Колодкин

Средневековые корабли дураков и корабль философов времен победившей в России Октябрьской революции – на обоих этих плавсредствах мог бы оказаться фотокорреспондент Геннадий Колодкин. Он – герой противопроложности и в творчестве проявляет весьма разнообразные грани своего антитетичного таланта. Если б Колодкин не родился человеком, то он мог бы воплотиться в знак препинания «тире». Или в противительный союз «но»: выдвигает довод, а потом ему противоречит. Сам себя он называет граненым стаканом – везде стыки, противоречия и локти вперед. В этом смысле даже фотоснимок с изображением нашего героя символичен. Геннадий Семенович философствует за кружкой чая. Но без штанов.
Верх и них – стихии, в которых он чувствует себя вольготно. Я не утрирую и не перевожу разговор в философское русло, я о буквальном. Ему одинаково дороги альпинизм и спелеология. В один год с трехмесячным перерывом мы побывали (он меня затащил) на распростертой в боевом кличе ладони Родины-Матери и в пещерах в районе Верхнего Баскунчака. Земная ж твердь под Геннадием зыбка, она для него необязательна. Было время, когда он уходил из журналистики. Занимался тем, что промышленным путем разливал водку и писал сказки.

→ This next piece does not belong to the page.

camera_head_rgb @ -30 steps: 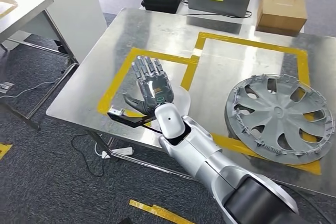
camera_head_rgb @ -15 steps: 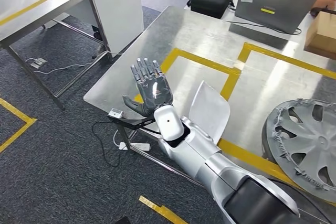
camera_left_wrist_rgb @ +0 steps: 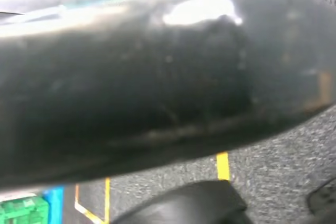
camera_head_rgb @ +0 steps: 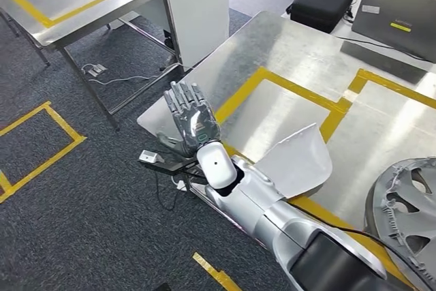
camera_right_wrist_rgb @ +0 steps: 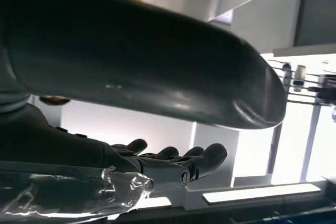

Такие перепады, я считаю, бестактны (а Колодкин бестактен и не очень вежлив – ему звонишь по телефону и вместо приветствия натыкаешься обычно на интеллигентный вопрос: «Тебе чего надо?»). Эта бестактность помогает ему не миндальничать и с собственной судьбой. Соскакивать с основной стези и сваливать куда-нибудь на сторону. Доводы рассудка, приводимые при этом окружающими, на Колодкина совершенно не действуют.
Так мы о корабле дураков. В этой среде Колодкин был бы своим: отрешенный от повседневности, Колодкин смотрел бы на воду, перебрасывался глупостями с товарищами по несчастью, долго не отпускал бы взглядом уплывающие города и «дрожащие огни печальных деревень».
Колодкин – герой анекдотов. В нынешнем понимании слова «анекдот» Колодкин – его герой. Для анекдота важно, чтоб главное действующее лицо было чем-то замечательно, имело одно, но очень выдающееся свойство. Евреи – «больно умные», чукчи – «простодыры», Анка – «веселая вдова», Петька – такой Емеля-дурачок, Василий Иванович – впереди на лихом коне, Вовочка – рано созревший пионер, Штирлиц – «насторожился», Колодкин – взрослый, который не признается, что он ребенок и придумывает для собственного камуфляжа разные сатирические ходы.
Колодкин – философ. На корабле мудрецов он также затуманенным взором провожал бы вольные города и прихваченные морозцем пажити, внимал и делился выстраданными постулатами с апологетом Соловьевым и в пику эсхатологическим настроениям Бердяева кидал простецкие фразочки типа: «Да бросьте вы, Николай Иваныч, религиозная экзистенция мужику чужда и не имеет онтологии на русской почве. Зайдите как-нибудь в сельский нужник, и все трансцендентные мотивы с вас как ветром сдует». Бердяев бы в ответ на бесовство громко ударял бадиком по палубе и плевался в воду. Колодкин в свою очередь брутально смеется низким, напоминающим отрыжку смехом.
В лесу утраченных смыслов Колодкин – знающий свое дело грибник.
Колодкин боится опоздать. Колодкин покидает палубу корабля дураков – он торопится фиксировать немыслимые формы. Он спешит, потому что корабль дураков, на котором Колодкин обязан фиксировать, вот-вот отдаст швартовы.